- **Goal of the exercise**: Report each line of the data below in which "wooden" appears.

(Recorded data)
:::

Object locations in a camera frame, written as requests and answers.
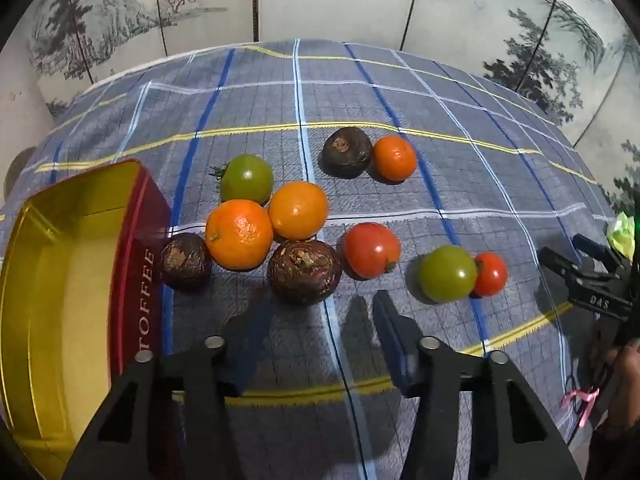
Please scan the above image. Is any landscape-painted folding screen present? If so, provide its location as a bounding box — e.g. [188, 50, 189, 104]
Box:
[0, 0, 640, 221]

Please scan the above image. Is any blue-grey plaid tablecloth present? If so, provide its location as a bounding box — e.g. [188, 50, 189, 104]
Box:
[0, 37, 621, 480]

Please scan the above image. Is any red tin box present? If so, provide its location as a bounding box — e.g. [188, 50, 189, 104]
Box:
[0, 159, 186, 480]

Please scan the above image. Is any green tomato with stem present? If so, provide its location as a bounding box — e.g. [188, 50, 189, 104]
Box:
[210, 154, 275, 206]

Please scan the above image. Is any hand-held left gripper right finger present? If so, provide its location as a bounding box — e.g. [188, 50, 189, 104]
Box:
[372, 290, 583, 480]

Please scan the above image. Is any yellow-green plastic bag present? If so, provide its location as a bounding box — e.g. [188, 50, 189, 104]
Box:
[606, 211, 637, 257]

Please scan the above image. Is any small red tomato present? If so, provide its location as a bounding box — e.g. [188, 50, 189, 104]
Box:
[472, 252, 509, 297]

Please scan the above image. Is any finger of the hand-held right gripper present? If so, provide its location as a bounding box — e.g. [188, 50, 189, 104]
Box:
[537, 246, 633, 318]
[571, 233, 626, 276]

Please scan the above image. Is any large red tomato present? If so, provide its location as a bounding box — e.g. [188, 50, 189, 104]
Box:
[343, 222, 402, 280]

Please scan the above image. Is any dark brown passion fruit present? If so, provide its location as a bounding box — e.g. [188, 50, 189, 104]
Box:
[321, 126, 373, 179]

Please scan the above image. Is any person's right hand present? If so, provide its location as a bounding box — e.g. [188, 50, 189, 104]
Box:
[587, 332, 640, 413]

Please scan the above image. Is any yellowish orange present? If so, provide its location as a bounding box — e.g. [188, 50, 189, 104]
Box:
[267, 181, 330, 242]

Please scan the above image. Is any pink ribbon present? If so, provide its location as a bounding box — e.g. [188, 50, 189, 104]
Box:
[561, 387, 600, 428]

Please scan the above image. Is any small orange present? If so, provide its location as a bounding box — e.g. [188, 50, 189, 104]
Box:
[372, 135, 418, 182]

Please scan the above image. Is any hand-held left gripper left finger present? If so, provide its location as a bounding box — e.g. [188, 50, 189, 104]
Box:
[61, 302, 275, 480]

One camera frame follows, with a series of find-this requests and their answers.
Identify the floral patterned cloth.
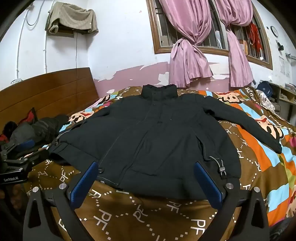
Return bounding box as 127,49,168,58
257,89,282,114

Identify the red hanging garment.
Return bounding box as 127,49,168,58
247,22,263,53

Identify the wooden headboard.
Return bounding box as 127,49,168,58
0,67,100,139

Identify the narrow pink curtain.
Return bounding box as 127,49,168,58
215,0,254,88

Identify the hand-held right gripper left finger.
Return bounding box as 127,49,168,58
23,161,100,241

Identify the wide pink curtain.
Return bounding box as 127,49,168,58
159,0,214,88

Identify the pile of dark clothes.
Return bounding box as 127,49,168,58
0,108,70,151

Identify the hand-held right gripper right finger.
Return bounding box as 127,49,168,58
194,161,270,241

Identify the wooden barred window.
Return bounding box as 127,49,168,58
146,0,273,70

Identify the brown cartoon printed blanket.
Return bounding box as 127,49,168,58
23,85,296,241

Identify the black padded jacket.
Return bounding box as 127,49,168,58
48,85,283,201

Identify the beige cloth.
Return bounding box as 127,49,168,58
45,1,99,36

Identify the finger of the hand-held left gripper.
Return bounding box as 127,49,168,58
2,138,36,156
13,148,50,166

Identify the light wooden shelf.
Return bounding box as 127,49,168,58
269,81,296,105

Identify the navy blue cap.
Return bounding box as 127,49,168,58
257,81,274,98

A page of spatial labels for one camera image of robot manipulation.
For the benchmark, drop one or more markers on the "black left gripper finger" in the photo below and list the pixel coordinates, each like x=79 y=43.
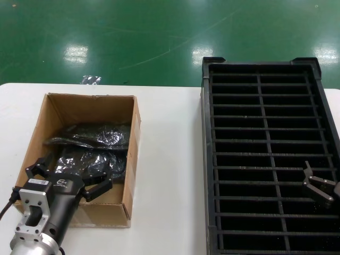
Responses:
x=99 y=186
x=37 y=168

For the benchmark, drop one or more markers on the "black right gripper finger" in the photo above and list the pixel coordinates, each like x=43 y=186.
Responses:
x=317 y=192

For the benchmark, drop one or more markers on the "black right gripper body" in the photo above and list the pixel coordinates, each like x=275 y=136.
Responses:
x=338 y=190

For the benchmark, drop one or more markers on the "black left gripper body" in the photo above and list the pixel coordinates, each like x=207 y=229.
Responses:
x=66 y=196

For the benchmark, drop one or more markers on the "translucent grey antistatic bag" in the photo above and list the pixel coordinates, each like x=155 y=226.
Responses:
x=87 y=136

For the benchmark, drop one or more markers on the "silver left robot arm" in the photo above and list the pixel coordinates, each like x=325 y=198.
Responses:
x=34 y=245

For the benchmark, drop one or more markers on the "brown open cardboard box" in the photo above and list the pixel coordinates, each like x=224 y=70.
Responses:
x=79 y=111

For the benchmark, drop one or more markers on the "black slotted plastic container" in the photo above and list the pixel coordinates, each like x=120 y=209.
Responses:
x=265 y=132

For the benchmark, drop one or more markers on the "silver foil scrap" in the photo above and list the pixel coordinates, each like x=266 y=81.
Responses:
x=91 y=79

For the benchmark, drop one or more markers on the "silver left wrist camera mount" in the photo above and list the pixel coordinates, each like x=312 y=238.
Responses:
x=33 y=202

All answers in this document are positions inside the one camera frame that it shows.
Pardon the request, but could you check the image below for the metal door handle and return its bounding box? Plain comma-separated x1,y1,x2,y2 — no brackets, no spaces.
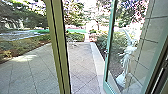
103,49,110,57

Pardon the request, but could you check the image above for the green framed glass door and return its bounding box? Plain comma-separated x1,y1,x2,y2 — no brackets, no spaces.
102,0,168,94

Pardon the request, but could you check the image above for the small rounded green bush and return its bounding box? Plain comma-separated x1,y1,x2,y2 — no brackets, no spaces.
66,31,86,43

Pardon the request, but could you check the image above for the white garden chair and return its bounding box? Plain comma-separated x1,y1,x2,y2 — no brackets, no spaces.
67,38,78,48

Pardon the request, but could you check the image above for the green garden bush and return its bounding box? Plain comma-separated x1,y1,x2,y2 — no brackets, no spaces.
96,30,130,62
0,33,52,64

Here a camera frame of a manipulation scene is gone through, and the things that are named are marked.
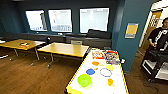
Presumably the yellow-green bowl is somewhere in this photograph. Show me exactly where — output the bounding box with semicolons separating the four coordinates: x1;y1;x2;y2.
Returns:
77;73;93;89

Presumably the yellow gaming table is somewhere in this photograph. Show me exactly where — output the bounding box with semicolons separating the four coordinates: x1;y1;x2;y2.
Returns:
64;48;131;94

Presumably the red yellow game box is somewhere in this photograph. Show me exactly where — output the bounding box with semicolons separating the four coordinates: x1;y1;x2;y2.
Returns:
92;49;106;60

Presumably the dark bench sofa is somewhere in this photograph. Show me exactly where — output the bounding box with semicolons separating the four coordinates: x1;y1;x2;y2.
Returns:
0;28;113;48

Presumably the orange round plate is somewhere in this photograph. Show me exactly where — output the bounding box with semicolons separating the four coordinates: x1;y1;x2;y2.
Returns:
91;60;100;67

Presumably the bright rounded window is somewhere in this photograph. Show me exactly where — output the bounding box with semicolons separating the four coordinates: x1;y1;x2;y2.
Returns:
47;8;74;34
78;7;111;34
25;9;48;33

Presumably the yellow round plate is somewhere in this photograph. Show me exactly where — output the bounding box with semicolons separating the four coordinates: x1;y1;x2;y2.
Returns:
105;64;115;72

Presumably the clear round plate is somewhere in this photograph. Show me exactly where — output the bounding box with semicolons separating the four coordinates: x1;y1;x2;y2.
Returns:
104;82;118;93

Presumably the small colourful box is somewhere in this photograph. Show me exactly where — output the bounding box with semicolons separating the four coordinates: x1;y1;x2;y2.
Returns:
19;41;30;47

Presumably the black wheeled cart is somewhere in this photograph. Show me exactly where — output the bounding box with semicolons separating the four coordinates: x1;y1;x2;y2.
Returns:
140;49;168;81

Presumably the brown wooden door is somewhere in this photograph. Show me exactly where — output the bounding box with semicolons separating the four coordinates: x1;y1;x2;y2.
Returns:
143;10;163;48

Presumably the person in black shirt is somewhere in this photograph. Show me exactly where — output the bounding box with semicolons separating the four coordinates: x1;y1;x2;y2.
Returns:
146;17;168;52

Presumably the white outlet on teal wall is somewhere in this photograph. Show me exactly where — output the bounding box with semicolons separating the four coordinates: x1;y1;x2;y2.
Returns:
120;58;126;64

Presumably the yellow framed wall notice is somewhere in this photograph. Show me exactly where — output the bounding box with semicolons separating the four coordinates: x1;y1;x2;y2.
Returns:
124;22;140;40

:::

- **Task solution**:
Identify the wooden headboard.
Identify the wooden barred window.
Identify the light wooden shelf.
Presumably the brown wooden door is somewhere in this photograph. Show me exactly where — output the bounding box with semicolons separating the four coordinates: x1;y1;x2;y2.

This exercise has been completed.